Благодарный, я достал деньги, двое побежали к коммерческому круглосуточному ларьку, один остался.
— Ты понимаешь, какая ерунда получается, — сказал он так, будто разговаривал со мной издавна — и развивал тему. — Вот я. Так?
— Так.
— Теперь посмотри. Личность и общество. Так?
— Так.
— Ну, и что делать? Нет, ты скажи!
— В каком плане?
— Ты тупой? — сочувственно спросил собеседник. —
— Не знаю.
— И я не знаю. И они не знают, — кивнул он туда, куда побежали его друзья. — А кто знает в таком случае? Ведь это невозможно! Невероятно! Это невыносимо уже! Или тебе все равно?
— Мне далеко не все равно.
— Он мне говорит! Я-то знаю! Я знаю, ты — неравнодушный человек. Ты молодец! Ты гений! Но кому это надо? Кому это надо, а?
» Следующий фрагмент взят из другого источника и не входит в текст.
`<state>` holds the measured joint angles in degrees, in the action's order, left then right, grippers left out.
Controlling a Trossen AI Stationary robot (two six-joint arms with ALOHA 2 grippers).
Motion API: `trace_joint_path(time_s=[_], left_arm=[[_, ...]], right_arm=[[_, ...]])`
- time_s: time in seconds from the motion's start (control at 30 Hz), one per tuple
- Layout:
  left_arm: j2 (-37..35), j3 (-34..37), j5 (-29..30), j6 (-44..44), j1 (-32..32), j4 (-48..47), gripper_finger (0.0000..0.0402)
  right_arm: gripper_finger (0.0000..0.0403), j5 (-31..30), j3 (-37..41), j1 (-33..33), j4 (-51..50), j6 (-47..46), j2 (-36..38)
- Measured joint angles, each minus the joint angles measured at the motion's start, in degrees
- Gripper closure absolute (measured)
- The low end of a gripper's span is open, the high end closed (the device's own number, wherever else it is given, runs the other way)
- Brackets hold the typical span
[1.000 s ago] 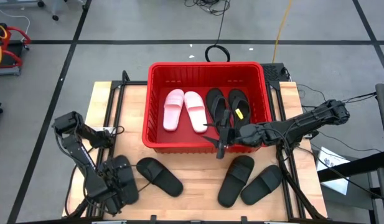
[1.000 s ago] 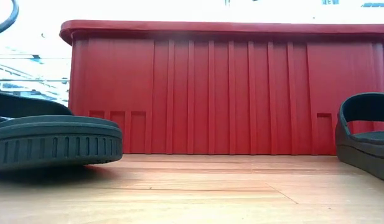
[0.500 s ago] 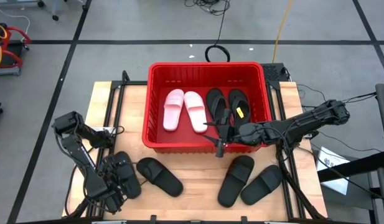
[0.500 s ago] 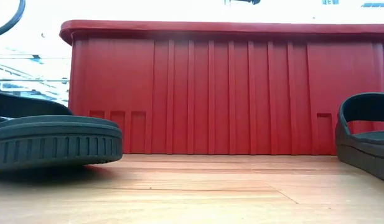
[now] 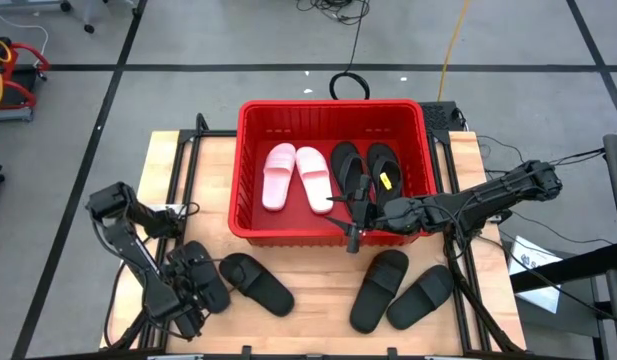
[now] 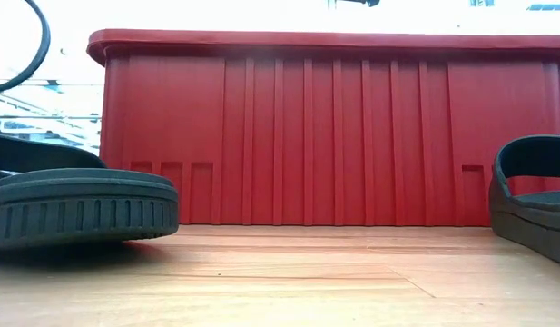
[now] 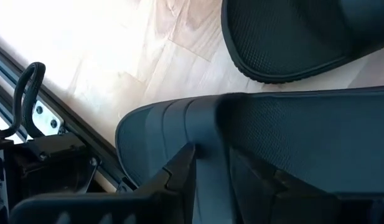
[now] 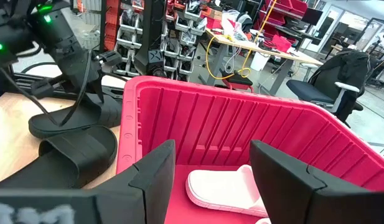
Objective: Pick and place slides into bin
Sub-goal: Put the black slipper into the red bin
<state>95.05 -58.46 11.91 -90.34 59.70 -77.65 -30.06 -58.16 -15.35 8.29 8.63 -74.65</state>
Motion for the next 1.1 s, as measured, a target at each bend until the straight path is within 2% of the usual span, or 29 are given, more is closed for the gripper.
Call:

— Никому! — ответил я с острой и прекрасной жалостью к себе, с любовью к этому человеку. Я не понимал, о чем он говорит, но видел зато, что речь его бескорыстна и бесхитростна. Она не имеет двойного дна. Это человек весь распахнулся передо мной. Слова — не главное, но бесподобен тон его — задушевный, любящий, братский. Мне хотелось обнять его и прижать к груди его кудлатую голову, чтобы его утешить, потому что он был грустен.
Ах, какая это ночь была! Какие разговоры вели мы, какие песни пели — вполголоса, чтоб не обижать окрестных жителей и не дразнить собак! Как славно было смотреть, задирая голову, сквозь заросли, в ясное ночное небо, усыпанное звездами! Как хорошо было чувство безопасности, — ведь эти люди не выдадут, потому что… Потому что не выдадут!..
… Проснулся я тяжело. Сколько лет прошло — а я тут же узнал и вспомнил состояние гнетущего запойного похмелья, когда одна только мысль в организме: поправиться. Опасно? Можешь потерять бдительность, напиться — и вообще закуролесить, как встарь, надолго?
А пускай. Мне надоело. Пусть найдет меня Грей. В пьяном виде умереть не страшно. Ничего не страшно. Все: второе. Первое: опохмелиться, потому что нет сил, погибаю, дохну…
Я сунул руку в карман, чтобы достать и сосчитать наличность.
В кармане пусто. Должно быть, засунул в рюкзак и запамятовал. Но и самого-то рюкзака — нет.
Я упал — и долго лежал в оцепенении.
Это знают по себе лишь алкоголики: велика и непреодолима жажда выпить с похмелья, кажется, если тут же не выпьешь — умрешь. Но знают они и то, что велика и сила терпения, когда вдруг по каким-то причинам оказывается закрыт доступ к алкоголю. Сам удивляешься себе: час прошел, и другой, а ты жив еще — хотя лучше пока не становится.
И — жажда. Жажда мучительная.
Полежав еще около часа, я понял, что жажды не вынесу. А ведь совсем рядом — парковские пруды.
Я медленно поднялся, побрел к парку.
Спустился (на спине) по травянистому крутому склону, припал к воде, долго пил.
Рядом — две плакучие ивы ветвями до воды и до земли, под ними — дырявая перевернутая лодка. Опасно, конечно. Милиция обнаружить может.
Заполз под лодку и стал лежать. Терпеть.
В полузабытьи, в полудреме, в коротких приступах сна с кошмарами (кусающие собаки, сырое мясо, ползучие насекомые, страшные огни, несущиеся с грохотом в лицо…) пролежал до вечера следующего дня.